Besides growth rates and important profitability KPIs, risk and regulatory key figures are also calculated for the planning period. The plan values are summarized in a KPI report, which shows for instance the common equity Tier 1 capital and the equity ratio, the Basel‑II interest risk coefficients, the leverage ratio, but also the liquidity ratios liquidity‑coverage‑ratio (LCR) and net‑stable‑funding‑ratio (NSFR) in a clear, multi-period overview. If desired, a “traffic light” system can be established for the most important figures so that potential targets‑ and missed thresholds can be highlighted. For this purpose, zeb.control.strategy – future.grip can be scaled as needed in order to allow the required balance between precision and possible inefficiency.
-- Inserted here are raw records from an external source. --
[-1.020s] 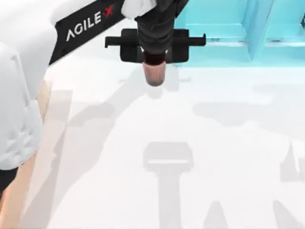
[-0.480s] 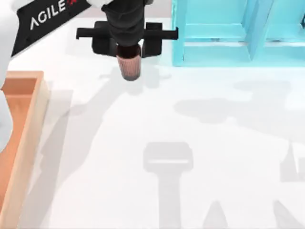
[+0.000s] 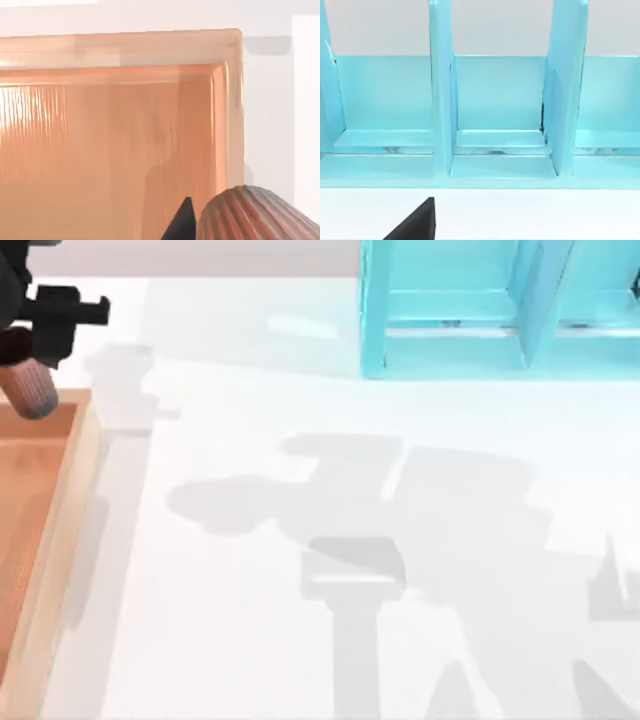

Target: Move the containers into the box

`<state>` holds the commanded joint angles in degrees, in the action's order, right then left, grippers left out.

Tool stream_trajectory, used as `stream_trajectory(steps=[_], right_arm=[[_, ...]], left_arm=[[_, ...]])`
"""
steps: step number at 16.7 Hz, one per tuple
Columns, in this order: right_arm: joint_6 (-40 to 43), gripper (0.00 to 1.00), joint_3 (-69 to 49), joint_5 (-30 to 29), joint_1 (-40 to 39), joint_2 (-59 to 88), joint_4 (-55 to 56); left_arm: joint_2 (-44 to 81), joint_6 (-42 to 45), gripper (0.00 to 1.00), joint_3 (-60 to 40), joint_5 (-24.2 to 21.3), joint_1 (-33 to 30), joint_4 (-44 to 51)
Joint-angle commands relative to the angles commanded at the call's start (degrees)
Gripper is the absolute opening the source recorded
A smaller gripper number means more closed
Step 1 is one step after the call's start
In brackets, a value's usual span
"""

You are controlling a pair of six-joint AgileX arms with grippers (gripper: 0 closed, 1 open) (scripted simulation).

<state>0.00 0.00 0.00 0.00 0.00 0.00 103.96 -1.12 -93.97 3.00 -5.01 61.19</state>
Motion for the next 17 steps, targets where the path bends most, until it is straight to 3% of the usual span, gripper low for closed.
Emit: stream_trajectory(steps=[4, 8, 17], right_arm=[[0.0, 1.00, 0.0, 0.0, 0.0, 0.0, 0.0], [0.0, 1.00, 0.0, 0.0, 0.0, 0.0, 0.0], [0.0, 1.00, 0.0, 0.0, 0.0, 0.0, 0.0]], left_arm=[[-10.1, 11.7, 0.00, 11.1, -3.7, 13.1, -0.4], [-16.1, 18.7, 0.00, 17.8, -6.0, 21.1, -0.7], [-15.7, 19.5, 0.00, 21.1, -6.1, 21.8, -3.9]])
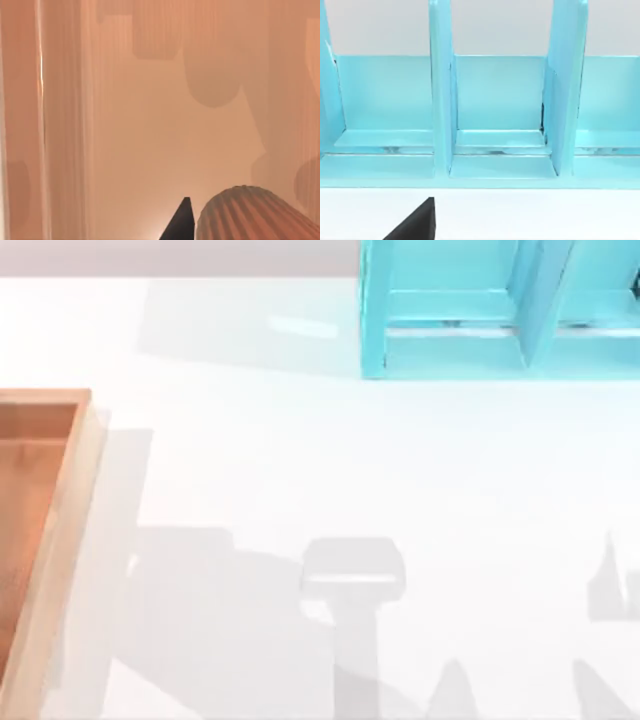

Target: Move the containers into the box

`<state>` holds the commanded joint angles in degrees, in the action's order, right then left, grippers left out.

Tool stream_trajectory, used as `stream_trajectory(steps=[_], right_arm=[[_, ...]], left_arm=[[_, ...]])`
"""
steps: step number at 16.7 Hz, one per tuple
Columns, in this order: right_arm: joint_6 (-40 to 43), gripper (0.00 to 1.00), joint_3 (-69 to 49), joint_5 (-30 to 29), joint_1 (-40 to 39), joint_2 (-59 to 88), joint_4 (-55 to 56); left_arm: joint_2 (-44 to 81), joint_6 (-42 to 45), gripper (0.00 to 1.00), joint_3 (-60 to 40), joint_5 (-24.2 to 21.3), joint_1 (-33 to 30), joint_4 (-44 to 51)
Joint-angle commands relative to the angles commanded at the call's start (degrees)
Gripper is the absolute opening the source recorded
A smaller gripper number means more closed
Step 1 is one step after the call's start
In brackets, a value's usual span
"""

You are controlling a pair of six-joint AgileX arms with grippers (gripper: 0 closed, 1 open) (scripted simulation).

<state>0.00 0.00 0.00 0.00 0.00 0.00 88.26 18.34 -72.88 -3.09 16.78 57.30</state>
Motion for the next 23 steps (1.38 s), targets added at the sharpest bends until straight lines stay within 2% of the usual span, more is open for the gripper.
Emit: stream_trajectory(steps=[6, 11, 23], right_arm=[[0.0, 1.00, 0.0, 0.0, 0.0, 0.0, 0.0], [0.0, 1.00, 0.0, 0.0, 0.0, 0.0, 0.0], [0.0, 1.00, 0.0, 0.0, 0.0, 0.0, 0.0]], left_arm=[[2.2, 0.0, 0.00, 7.6, -0.1, 0.2, -10.3], [2.5, 0.0, 0.00, 8.5, -0.2, 0.2, -11.5], [2.5, 0.0, 0.90, 8.5, -0.2, 0.2, -11.5]])
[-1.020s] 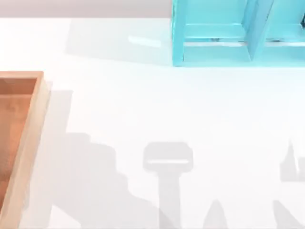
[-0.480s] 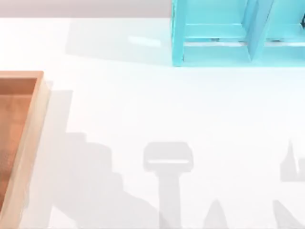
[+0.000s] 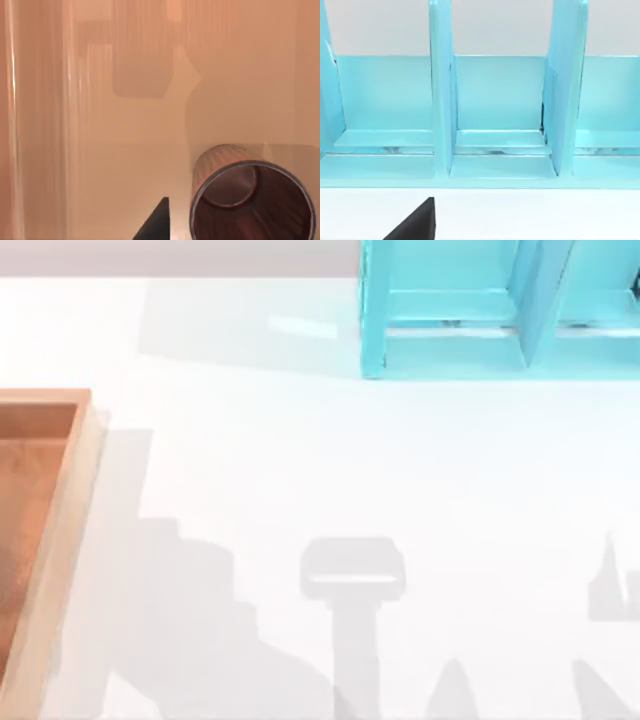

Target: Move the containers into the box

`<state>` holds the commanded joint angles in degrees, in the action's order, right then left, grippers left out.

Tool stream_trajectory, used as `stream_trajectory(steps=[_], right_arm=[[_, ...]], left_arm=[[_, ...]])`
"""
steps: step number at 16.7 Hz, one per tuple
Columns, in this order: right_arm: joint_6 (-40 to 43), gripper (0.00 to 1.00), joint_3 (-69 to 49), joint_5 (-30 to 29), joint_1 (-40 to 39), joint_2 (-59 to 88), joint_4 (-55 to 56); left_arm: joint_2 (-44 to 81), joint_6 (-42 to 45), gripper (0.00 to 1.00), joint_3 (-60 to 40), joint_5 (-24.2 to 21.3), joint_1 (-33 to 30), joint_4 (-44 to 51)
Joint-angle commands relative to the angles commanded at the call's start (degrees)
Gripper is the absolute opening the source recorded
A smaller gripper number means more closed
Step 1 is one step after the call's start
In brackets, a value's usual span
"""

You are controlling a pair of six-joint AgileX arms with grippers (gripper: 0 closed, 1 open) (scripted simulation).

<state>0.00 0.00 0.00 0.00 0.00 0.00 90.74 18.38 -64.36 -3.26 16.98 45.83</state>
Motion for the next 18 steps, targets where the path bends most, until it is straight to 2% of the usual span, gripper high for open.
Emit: stream_trajectory(steps=[1, 2, 12, 18], right_arm=[[0.0, 1.00, 0.0, 0.0, 0.0, 0.0, 0.0], [0.0, 1.00, 0.0, 0.0, 0.0, 0.0, 0.0], [0.0, 1.00, 0.0, 0.0, 0.0, 0.0, 0.0], [0.0, 1.00, 0.0, 0.0, 0.0, 0.0, 0.0]], left_arm=[[0.0, 0.0, 0.98, 0.0, 0.0, 0.0, 0.0], [0.0, 0.0, 1.00, 0.0, 0.0, 0.0, 0.0], [-0.1, 0.0, 1.00, -0.9, 0.0, -0.1, 0.9], [0.4, -0.1, 1.00, -13.3, 0.0, -0.1, 14.0]])
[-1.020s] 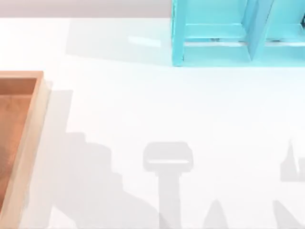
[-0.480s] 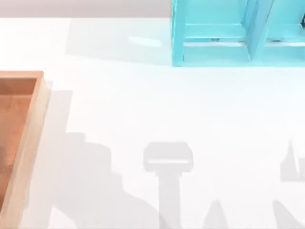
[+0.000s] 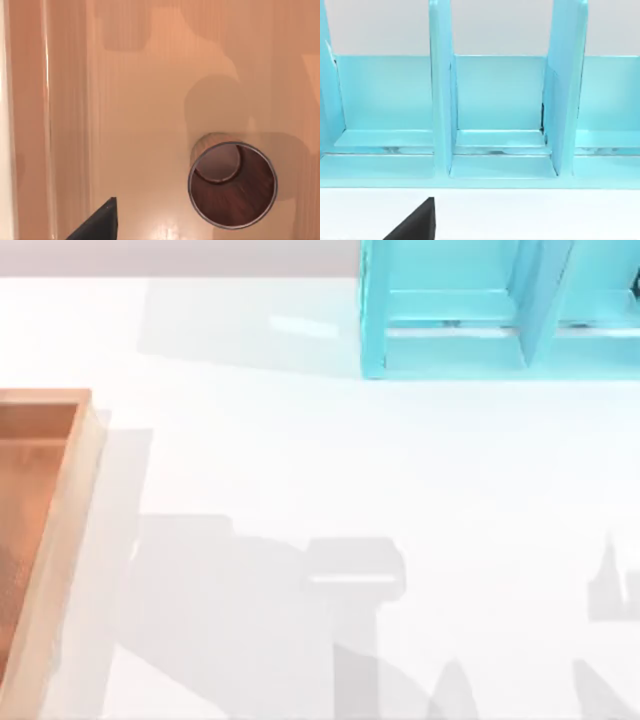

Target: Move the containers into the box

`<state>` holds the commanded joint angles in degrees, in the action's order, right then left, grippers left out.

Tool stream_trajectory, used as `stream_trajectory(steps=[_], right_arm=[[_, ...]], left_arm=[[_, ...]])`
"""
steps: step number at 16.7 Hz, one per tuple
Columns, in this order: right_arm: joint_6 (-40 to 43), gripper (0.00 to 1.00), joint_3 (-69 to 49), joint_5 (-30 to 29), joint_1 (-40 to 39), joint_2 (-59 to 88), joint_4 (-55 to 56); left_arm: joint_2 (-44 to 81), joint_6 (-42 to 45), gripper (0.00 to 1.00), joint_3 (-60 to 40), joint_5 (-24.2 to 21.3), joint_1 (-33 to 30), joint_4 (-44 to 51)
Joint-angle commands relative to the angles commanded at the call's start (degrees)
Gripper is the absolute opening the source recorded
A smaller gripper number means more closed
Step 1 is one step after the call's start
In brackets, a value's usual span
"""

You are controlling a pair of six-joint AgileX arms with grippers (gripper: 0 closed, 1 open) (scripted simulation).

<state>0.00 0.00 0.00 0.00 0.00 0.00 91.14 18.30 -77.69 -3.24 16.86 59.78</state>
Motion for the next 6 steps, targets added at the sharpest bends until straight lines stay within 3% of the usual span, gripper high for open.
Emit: stream_trajectory(steps=[6], right_arm=[[0.0, 1.00, 0.0, 0.0, 0.0, 0.0, 0.0]], left_arm=[[-0.9, -0.2, 1.00, -9.0, 0.1, -0.2, 8.8]])
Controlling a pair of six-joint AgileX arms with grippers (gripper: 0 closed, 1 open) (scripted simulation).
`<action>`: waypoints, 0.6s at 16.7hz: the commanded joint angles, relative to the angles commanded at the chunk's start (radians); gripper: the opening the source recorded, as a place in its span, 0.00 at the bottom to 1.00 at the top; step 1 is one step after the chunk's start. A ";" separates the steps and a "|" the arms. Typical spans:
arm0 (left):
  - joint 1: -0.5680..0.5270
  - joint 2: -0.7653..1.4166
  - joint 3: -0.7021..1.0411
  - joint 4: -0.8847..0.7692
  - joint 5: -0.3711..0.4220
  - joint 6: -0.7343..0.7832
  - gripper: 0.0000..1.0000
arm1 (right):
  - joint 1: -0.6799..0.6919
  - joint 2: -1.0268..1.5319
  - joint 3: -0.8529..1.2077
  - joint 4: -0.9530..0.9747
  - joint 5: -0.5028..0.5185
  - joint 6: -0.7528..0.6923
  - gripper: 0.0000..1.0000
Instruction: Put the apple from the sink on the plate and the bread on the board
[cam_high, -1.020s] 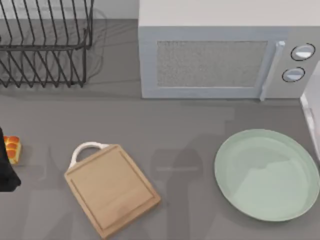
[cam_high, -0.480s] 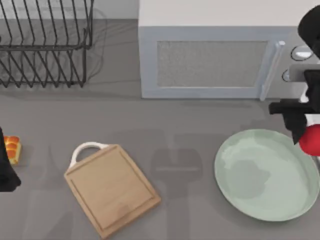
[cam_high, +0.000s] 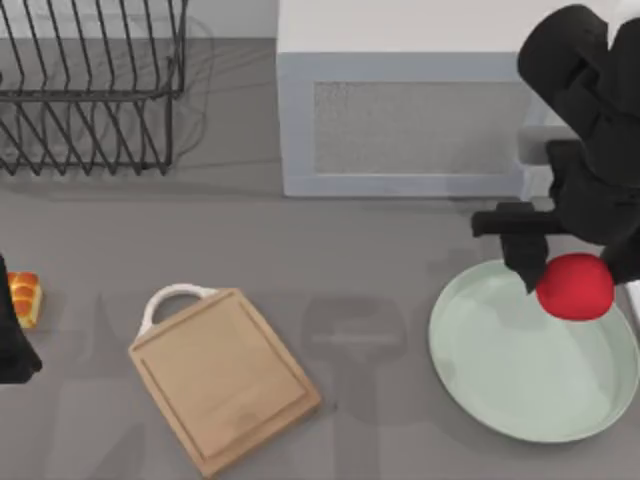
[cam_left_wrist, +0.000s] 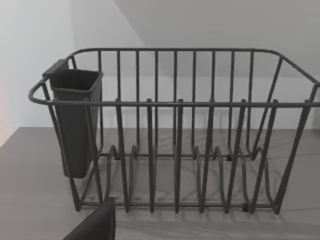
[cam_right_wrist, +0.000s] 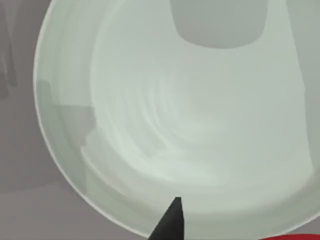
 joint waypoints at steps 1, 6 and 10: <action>0.000 0.000 0.000 0.000 0.000 0.000 1.00 | 0.000 0.000 0.000 0.000 0.000 0.000 0.00; 0.000 0.000 0.000 0.000 0.000 0.000 1.00 | 0.000 0.000 0.000 0.000 0.000 0.000 0.23; 0.000 0.000 0.000 0.000 0.000 0.000 1.00 | 0.000 0.000 0.000 0.000 0.000 0.000 0.53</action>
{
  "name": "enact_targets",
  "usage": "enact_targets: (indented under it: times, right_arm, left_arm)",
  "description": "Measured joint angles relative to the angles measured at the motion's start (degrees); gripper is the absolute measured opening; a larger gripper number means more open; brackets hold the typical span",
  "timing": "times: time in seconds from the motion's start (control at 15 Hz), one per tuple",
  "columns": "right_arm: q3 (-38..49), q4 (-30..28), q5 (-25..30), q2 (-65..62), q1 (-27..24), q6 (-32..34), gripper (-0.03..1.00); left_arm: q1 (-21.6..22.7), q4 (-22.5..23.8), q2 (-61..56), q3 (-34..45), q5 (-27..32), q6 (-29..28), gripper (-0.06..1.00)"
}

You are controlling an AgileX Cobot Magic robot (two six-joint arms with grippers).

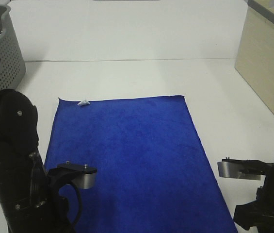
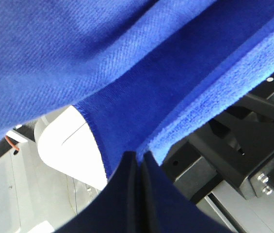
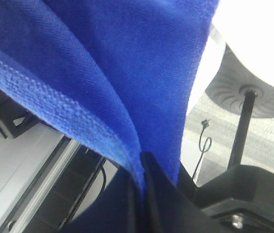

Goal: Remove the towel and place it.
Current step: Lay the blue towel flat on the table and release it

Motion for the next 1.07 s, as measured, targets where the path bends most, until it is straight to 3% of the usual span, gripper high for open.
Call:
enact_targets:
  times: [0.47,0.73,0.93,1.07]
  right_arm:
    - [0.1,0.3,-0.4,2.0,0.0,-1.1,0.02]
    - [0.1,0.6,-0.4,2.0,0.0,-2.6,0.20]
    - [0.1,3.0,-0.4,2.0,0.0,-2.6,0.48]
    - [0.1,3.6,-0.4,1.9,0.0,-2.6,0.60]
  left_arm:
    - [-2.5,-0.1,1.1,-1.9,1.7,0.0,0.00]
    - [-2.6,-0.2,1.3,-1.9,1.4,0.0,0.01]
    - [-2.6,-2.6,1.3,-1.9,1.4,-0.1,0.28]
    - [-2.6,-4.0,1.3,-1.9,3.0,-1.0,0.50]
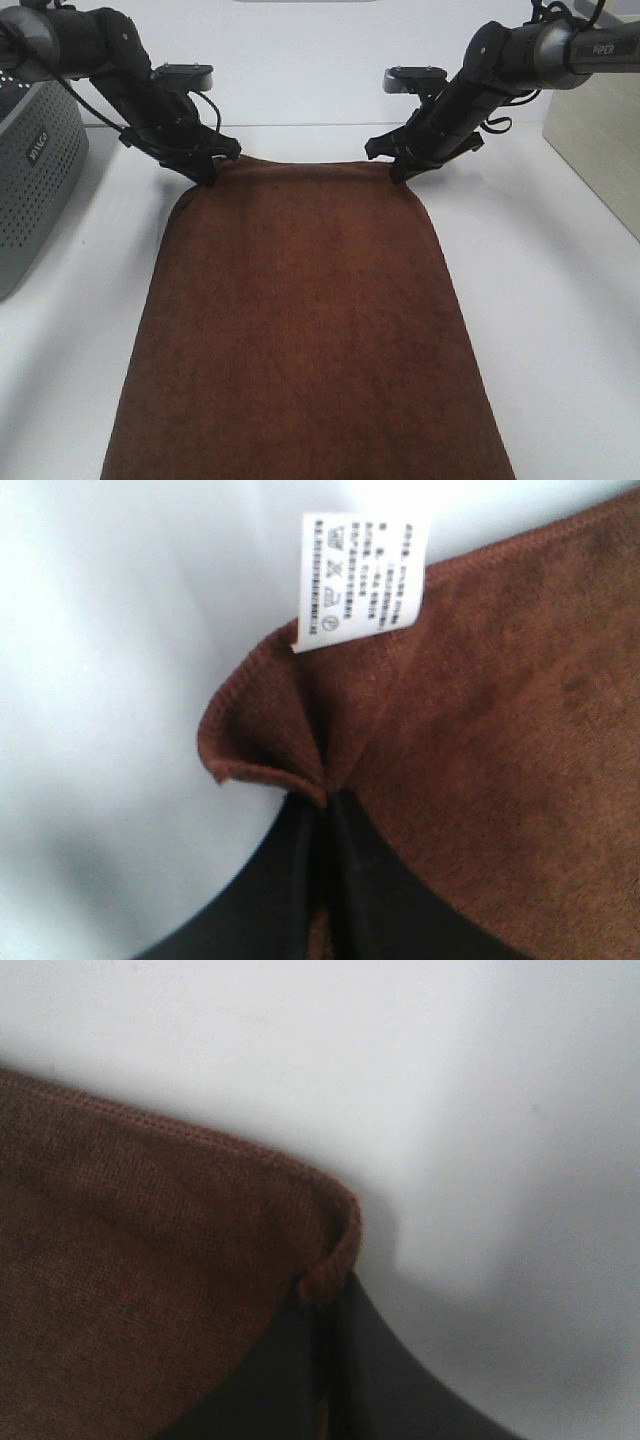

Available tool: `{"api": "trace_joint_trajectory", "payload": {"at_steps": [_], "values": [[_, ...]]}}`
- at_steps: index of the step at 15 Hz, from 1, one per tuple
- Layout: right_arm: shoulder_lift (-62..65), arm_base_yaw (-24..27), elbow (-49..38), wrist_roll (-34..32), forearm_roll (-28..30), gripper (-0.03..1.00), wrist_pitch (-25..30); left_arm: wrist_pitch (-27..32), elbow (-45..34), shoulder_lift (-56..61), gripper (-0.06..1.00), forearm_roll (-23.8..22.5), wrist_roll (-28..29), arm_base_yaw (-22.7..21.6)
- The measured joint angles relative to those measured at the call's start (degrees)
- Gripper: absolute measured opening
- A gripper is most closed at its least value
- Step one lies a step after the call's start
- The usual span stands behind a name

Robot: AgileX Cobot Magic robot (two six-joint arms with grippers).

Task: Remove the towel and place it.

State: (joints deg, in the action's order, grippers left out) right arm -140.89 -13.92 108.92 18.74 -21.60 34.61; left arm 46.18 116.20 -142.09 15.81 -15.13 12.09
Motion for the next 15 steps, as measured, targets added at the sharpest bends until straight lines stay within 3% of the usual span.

It is important to remember that the purpose is to support the strategic planning and simulations as well as deriving respective actions for the best-possible profit contribution and not just a contrived key date observation of individual KPIs. Moreover, using planning assumptions, the relevant management measures are to be assessed using an 80:20 approach in order to derive landmark decisions for management.
Conclusion and outlook
The current situation of ongoing low interest rates and constantly growing regulatory requirements poses the challenge to banks of testing their own business model and its long-term sustainability. This requires a comprehensive check of the strategically relevant perspectives which by using existing tools and processes is currently costly, manual to a high degree and thus error-prone. The solution offers an integrated, multi-period simulation of KPIs in a standard software which allows to quantify the effects of decisions for various scenarios based on the strategically relevant KPIs at the required detail level and at the press of a button. This sets the necessary prerequisite for assessing various alternatives (such as the question of consolidation or growth, going solo or merging) as part of the strategy development and for ongoing checks and simulations. This assessment is quantitatively supported and ensures the necessary reliability in the process.